1 Kings 12:4

4) juk

Dat is, de dienstbaarheid en den last der schatting, die hun Salomo opgelegd had. Zie boven, 1 Kon. 4:7, en 1 Kon. 5:13; alzo is het woord juk gebruikt in het volgende; idem Gen. 27:40, en Lev. 26:13.

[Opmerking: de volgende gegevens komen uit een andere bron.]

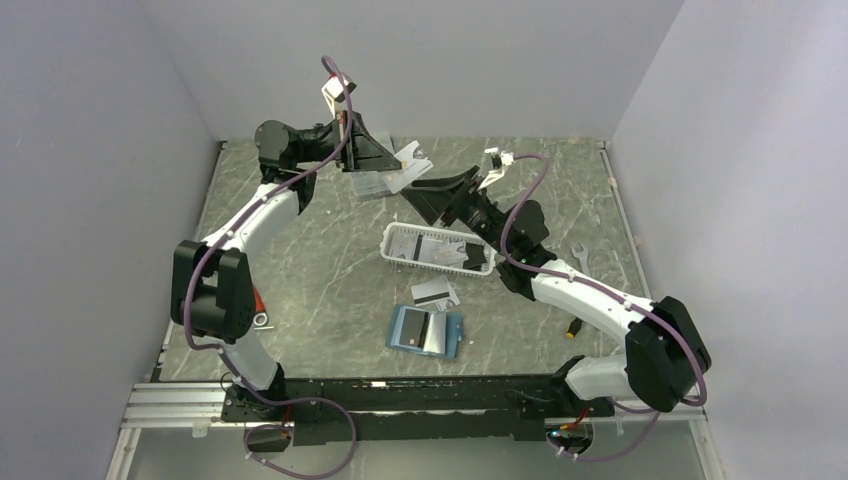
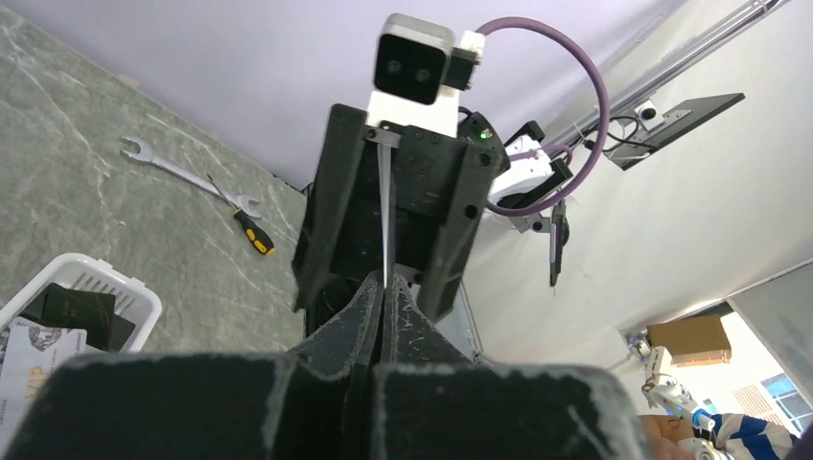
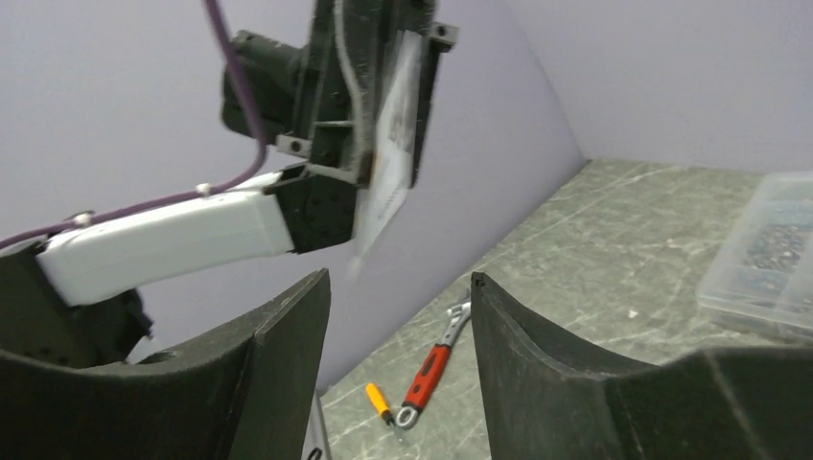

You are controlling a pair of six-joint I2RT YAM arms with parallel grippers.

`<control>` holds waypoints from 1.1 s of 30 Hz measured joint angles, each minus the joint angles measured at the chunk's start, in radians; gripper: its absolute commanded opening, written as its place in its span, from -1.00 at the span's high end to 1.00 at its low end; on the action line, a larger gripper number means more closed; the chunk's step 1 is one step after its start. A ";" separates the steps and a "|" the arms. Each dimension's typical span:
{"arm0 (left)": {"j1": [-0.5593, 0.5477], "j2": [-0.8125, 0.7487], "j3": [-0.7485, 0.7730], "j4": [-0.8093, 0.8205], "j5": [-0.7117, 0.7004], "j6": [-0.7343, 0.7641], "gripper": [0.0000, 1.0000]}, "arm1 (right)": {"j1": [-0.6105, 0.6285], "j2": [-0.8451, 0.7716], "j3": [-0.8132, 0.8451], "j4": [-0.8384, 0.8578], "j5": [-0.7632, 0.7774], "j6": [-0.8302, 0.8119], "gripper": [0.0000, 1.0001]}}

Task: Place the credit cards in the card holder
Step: Pick up the credit card from the storage box.

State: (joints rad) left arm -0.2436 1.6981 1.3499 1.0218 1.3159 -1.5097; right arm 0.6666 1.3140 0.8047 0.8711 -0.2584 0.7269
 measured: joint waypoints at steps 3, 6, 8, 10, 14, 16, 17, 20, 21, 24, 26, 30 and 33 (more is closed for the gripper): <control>0.000 0.005 0.000 0.033 0.000 -0.023 1.00 | 0.001 0.000 0.007 0.019 -0.051 0.002 -0.18; 0.000 0.020 0.000 0.088 0.002 -0.066 1.00 | 0.005 -0.002 0.024 0.040 -0.095 -0.001 -0.18; 0.000 0.031 0.000 0.121 0.003 -0.098 1.00 | 0.004 -0.002 0.037 0.040 -0.111 -0.003 -0.11; 0.000 0.037 -0.002 0.144 0.001 -0.126 1.00 | 0.004 -0.003 0.049 0.039 -0.110 -0.004 0.03; 0.000 0.037 -0.006 0.180 -0.003 -0.153 1.00 | 0.000 -0.003 0.051 0.039 -0.088 0.003 0.51; -0.001 0.036 -0.011 0.192 -0.005 -0.161 1.00 | -0.001 0.000 0.051 0.039 -0.072 0.011 0.67; -0.002 0.035 -0.014 0.197 -0.006 -0.162 1.00 | -0.002 0.003 0.051 0.036 -0.064 0.016 0.68; -0.003 0.029 -0.032 0.194 -0.006 -0.154 1.00 | -0.004 0.011 0.051 0.035 -0.045 0.024 0.69; -0.005 0.025 -0.042 0.188 -0.006 -0.151 1.00 | -0.004 0.012 0.051 0.035 -0.037 0.026 0.66; -0.013 0.006 -0.077 0.166 -0.010 -0.133 1.00 | -0.004 0.012 0.051 0.028 -0.015 0.028 0.65; -0.019 -0.003 -0.094 0.163 -0.007 -0.127 1.00 | -0.004 0.012 0.051 0.030 0.003 0.030 0.98; -0.026 -0.017 -0.116 0.163 -0.012 -0.112 0.31 | -0.003 0.011 0.050 0.027 0.022 0.051 1.00; -0.026 -0.023 -0.130 0.131 -0.002 -0.069 -0.37 | -0.004 -0.009 0.039 -0.015 0.027 0.059 1.00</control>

1Ki 4.7 5.13 Ge 27.40 Le 26.13

5) hard gemaakt;

Hoewel Salomo de goederen zijns volks belast had met schattingen, tot onderhouding van zijn staat en hofgezin, boven, 1 Kon. 4:7,22, nochtans hadden zij geen oorzaak om dus te klagen, dewijl zij onder zijn regering, durende veertig jaren lang, 2 Kron. 9:30, nevens de ware religie, groten vrede en rijkdom genoten hadden, boven 1 Kon. 4:24,25, en 1 Kon. 10:27.

1Ki 4.7,22 2Ch 9.30 1Ki 4.24,25 10.27

6) maak

Of, minder van den harden dienst uws vaders, enz.

7) vaders harden dienst,

Dat is, dien uw vader ons opgelegd heeft. Alzo, de last des konings, Hos. 8:10, dat is, dien de koning oplegt.

Ho 8.10

8) ons opgelegd heeft,

Hebreeuws, op ons gegeven heeft; alzo 1 Kon. 12:9.

1Ki 12.9

9) u dienen.

Dat is, uw onderzaten zijn, en u voor onzen koning aannemen, erkennen en u gehoorzamen. Dat heet onder, 1 Kon. 12:7, knechten zijn.